In my years of working with those convicted in relation to homicides, I can tell you that it is the rare person who would not give up her life if it would bring back the person who died. No sentence can do this. So we try to do our best to otherwise remedy such wrongs by providing other ways for people to pay their debts and provide future positive contributions to society.
Mandatory minimum penalties also fail to guarantee certainty in the law. They do not ensure everyone is sentenced in the same way for the same crime. Where there is evidence to support a charge carrying a mandatory minimum penalty, the discretion available to prosecutors takes on new importance. They can, for example, choose not to lay a charge or to include a charge with a mandatory minimum as a bargaining chip to extract a guilty plea to a lesser charge. Rather than removing all discretion from sentencing, mandatory minimums tend to shift this enormous power from judges, who must offer principled reasons for their decisions to the public, into the hands of actors with less accountability.
As the Sentencing Commission of Canada observed, the rule of law requires the discretion be exercised in a public forum, but the public almost never has access to the reasons why prosecutors foresee one charge rather than another. Moreover, judicial decisions may be appealed whereas exercises of prosecutorial discretion are not subject to comparable review.
Mandatory minimums do not ensure that if you do the crime you do the time. For many, in fact, mandatory sentencing laws can result in people doing the time without having even done a crime. Many choose to plead guilty to lesser charges and accept a shorter prison sentence rather than going to the court and risking the prospect of a harsher mandatory minimum or discriminatory treatment even if they are not guilty or have a valid defence.

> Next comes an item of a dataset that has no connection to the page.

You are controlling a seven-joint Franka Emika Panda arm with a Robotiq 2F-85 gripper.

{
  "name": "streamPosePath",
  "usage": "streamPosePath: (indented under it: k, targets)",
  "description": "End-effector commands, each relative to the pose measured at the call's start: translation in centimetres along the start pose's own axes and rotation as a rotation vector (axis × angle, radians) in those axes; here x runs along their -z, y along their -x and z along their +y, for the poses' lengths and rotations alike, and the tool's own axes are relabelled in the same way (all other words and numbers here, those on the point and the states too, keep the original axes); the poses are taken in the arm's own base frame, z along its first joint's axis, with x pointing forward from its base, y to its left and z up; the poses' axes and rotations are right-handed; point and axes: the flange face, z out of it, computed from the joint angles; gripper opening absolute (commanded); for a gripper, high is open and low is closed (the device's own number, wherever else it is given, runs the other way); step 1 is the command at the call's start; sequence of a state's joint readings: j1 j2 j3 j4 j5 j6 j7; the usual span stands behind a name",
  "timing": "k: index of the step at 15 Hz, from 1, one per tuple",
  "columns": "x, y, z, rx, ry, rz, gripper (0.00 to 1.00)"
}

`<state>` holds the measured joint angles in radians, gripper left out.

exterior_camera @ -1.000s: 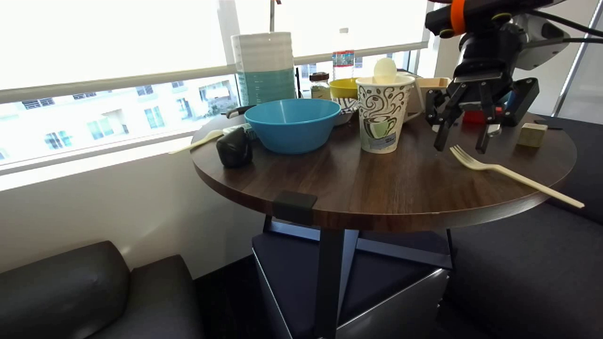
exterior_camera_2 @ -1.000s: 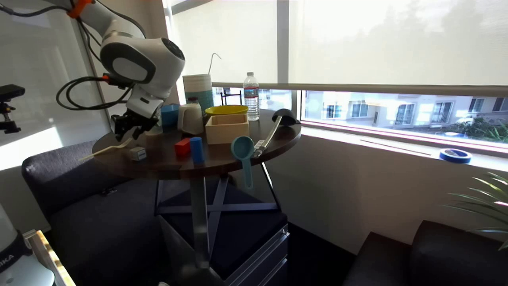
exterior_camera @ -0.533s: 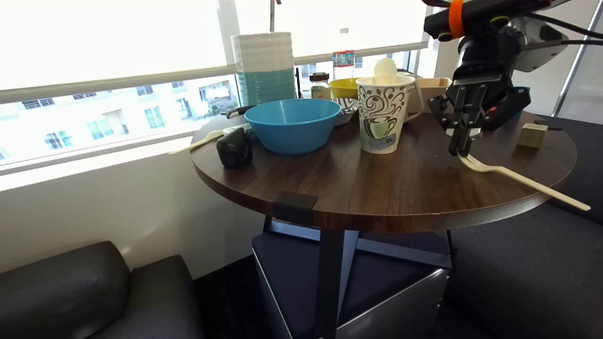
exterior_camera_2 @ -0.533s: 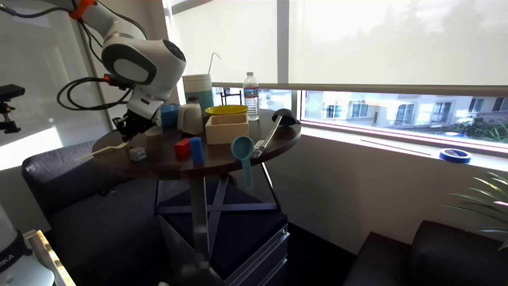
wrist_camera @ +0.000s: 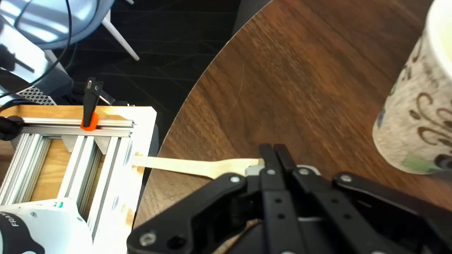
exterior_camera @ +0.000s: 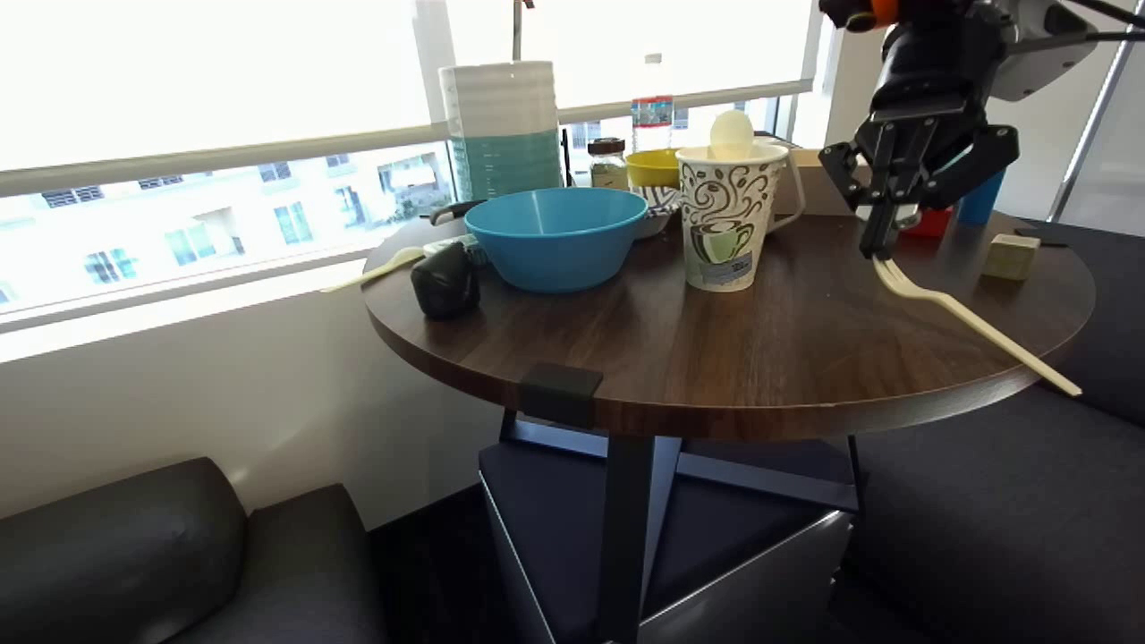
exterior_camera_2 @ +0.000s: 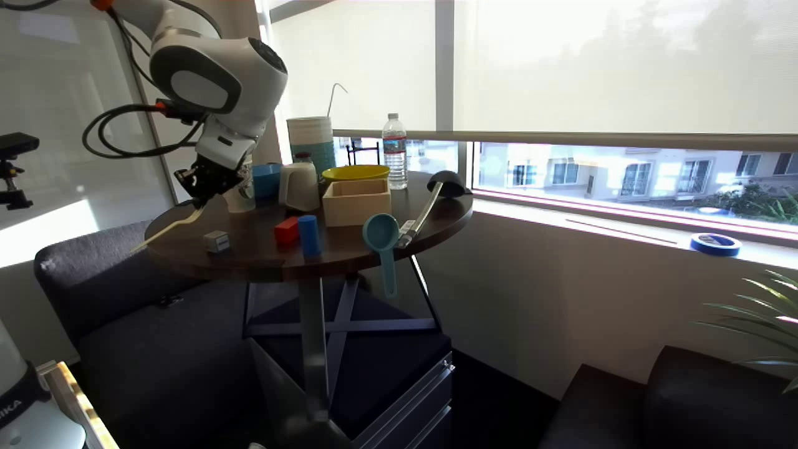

This situation is particularly apparent and appalling in cases of women convicted as a result of their use of lethal force against their abusers. In 1995, then Justice Minister Allan Rock charged Justice Lynn Ratushny with reviewing 98 such convictions. Justice Ratushny determined that a key reason that far too many women had pleaded guilty, despite having a defence, was the spectre of a mandatory minimum sentence of life in prison, particularly for women with children. The significance of this is sobering when we bear in mind that the majority of the women in prison are mothers.
The experience of Kim Kondejewski, a woman from Manitoba, as documented by Professor Elizabeth Sheehy, in her book Defending Battered Women on Trial, shows why so many battered women plead guilty to manslaughter rather than risking a trial for murder. Unlike many women charged with killing an abusive partner, Kim’s case went to trial. For Kim, this meant exposing and reliving the abuse in a public forum, in front of her own friends and family, those of the deceased and the media. In most cases, there are few witnesses of domestic violence, as we’ve just heard from our colleague, and women like Kim are usually required to provide evidence in their own defence and being cross-examined by a prosecutor. The transcript of her testimony shows how, frequently sobbing, shrinking before the cross-examiner and requiring time to regain her composure, she told the court that her husband began to abuse her after she married him at age 17, and that his abuse became more and more brutal and degrading as the years passed. In addition to verbal, physical and sexual abuse, threats requiring her to work up to 16 hours a day and forbidding her from leaving the house in which he kept over 50 weapons, including rockets and grenades, he had decided that she should commit suicide so that he could benefit from her life insurance policy to relieve him of his own debts.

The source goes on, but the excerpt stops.